Benjamin Nowack, creator of ARC and Trice, wrote an interesting blog post about the place of Microformats and RDFa in the HTML 5 specification. I am not deep into the specification itself, and so may lack some history context. However, the most interesting point in this article is not related to Microformats, RDFx or the new HTML 5 specification.

The point is that apparently, some people believe that it is RDF or nothing. This is not new, but is that true?

People (and particularly enterprises) want the benefits of structured data, not necessarily RDF. In fact, many people don’t know about RDF, or don’t understand RDF, or just don’t care about RDF. But, is it because you don’t know, understand or care about RDF that you cannot benefit from it? No, certainly not. And I think that is what Benjamin is talking about when he mentions things such as: “[…] to get RDF to the broader developer community“, “[…] here could have been a solution that would have served everybody sufficiently well, both HTMLers and RDFers“. “[…] they would most probably have been able to define RDFa 1.1 as a proper superset of Microdata”. RDF can be incarnated in multiple bodies, but it is still RDF. I think it is what Benjamin was suggesting, and it the path we took at Structured Dynamics.

We choose to use RDF behind Oz’s curtain. This means that at the core of any of our methodologies, systems and specifications, we use RDF. Why? Because it is the more flexible description framework available that helps us handle any other source of data. However, does that mean that we should push RDF in everybody’s face? Certainly not.

Our work with different enterprises from all kind of domains told us that we have to look beyond RDF while still using it (as paradoxically as that may appear). For example, we developed structWSF and conStruct such that people can upload (and manage) their data in different formats while being able to export it in all other different formats. At the core, these systems use RDF to manipulate all these different kind of formats, but from the outside, users simply use the format they care about, they use, or that they have available in their workflow. These users benefits from RDF without knowing it, understanding it or without caring about it. We don’t think RDF is for everyone, but everyone can benefit from RDF.

Another example of RDF behind Oz’s curtain is the irON description framework and its three serialization profiles: irJSON, irXML and commON that we developed. As stated in the Purpose section of this document, the goal was quite clear:

irON (instance record and Object Notation) is a abstract notation and associated vocabulary for specifying RDF triples and schema in non-RDF forms. Its purpose is to allow users and tools in non-RDF formats to stage interoperable datasets using RDF. The notation supports writing RDF and schema in JSON (irJSON), XML (irXML) and comma-delimited (CSV) formats (commON). The notation specification includes guidance for creating instance records (including in bulk), linkages to existing ontologies and schema, and schema definitions. Profiles and examples are also provided for each of the irXML, irJSON and commON serializations.

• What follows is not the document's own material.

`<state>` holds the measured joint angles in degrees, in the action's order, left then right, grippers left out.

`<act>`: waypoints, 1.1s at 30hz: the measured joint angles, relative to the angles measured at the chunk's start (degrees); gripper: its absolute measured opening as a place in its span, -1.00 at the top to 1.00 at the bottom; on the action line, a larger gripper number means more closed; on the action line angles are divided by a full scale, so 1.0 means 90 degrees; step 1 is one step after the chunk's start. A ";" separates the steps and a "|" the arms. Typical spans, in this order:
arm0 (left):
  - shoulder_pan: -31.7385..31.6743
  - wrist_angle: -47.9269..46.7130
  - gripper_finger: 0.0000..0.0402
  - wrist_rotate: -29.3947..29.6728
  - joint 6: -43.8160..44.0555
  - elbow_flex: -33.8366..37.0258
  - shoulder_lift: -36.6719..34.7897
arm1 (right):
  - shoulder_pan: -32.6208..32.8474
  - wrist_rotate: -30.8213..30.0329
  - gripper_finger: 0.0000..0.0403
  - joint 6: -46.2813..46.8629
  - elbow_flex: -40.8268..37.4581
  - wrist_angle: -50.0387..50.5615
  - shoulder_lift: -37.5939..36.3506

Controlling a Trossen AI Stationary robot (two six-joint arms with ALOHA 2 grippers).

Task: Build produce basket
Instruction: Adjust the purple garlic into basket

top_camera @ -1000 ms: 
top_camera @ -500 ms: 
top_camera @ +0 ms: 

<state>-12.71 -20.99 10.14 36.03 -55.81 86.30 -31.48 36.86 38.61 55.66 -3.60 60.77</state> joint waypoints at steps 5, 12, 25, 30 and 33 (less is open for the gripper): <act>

irON is premised on these considerations and observations:

  • RDF (Resource Description Framework) is a powerful canonical data model for data interoperability
  • However, most existing data is not written in RDF and many authors and publishers prefer other formats for various reasons
  • Many formats that are easier to author and read than RDF are variants of the attribute-value pair construct [2], which can readily be expressed as RDF, and
  • A common abstract notation for converting to RDF would also enable non-RDF formats to become somewhat interchangeable, thus allowing the strengths of each to be combined.

The irON notation and vocabulary is designed to allow the conceptual structure (“schema”) of datasets to be described, to facilitate easy description of the instance records that populate those datasets, and to link different structures for different schema to one another. In these manners, more-or-less complete RDF data structures and instances can be described in alternate formats and be made interoperable. irON provides a simple and naive information exchange notation expressive enough to describe most any data entity.

I think this is what Benjamin was talking about in his article, and the kind of mindset he was suggesting the RDF community to adopt. At least this is the minding we adopted at Structured Dynamics, and apparently it is the minding Benjamin adopted for his own business. I am sure there are many other people and organizations out there that are adopting the same point of view according to RDF and its role in the current data ecosystem.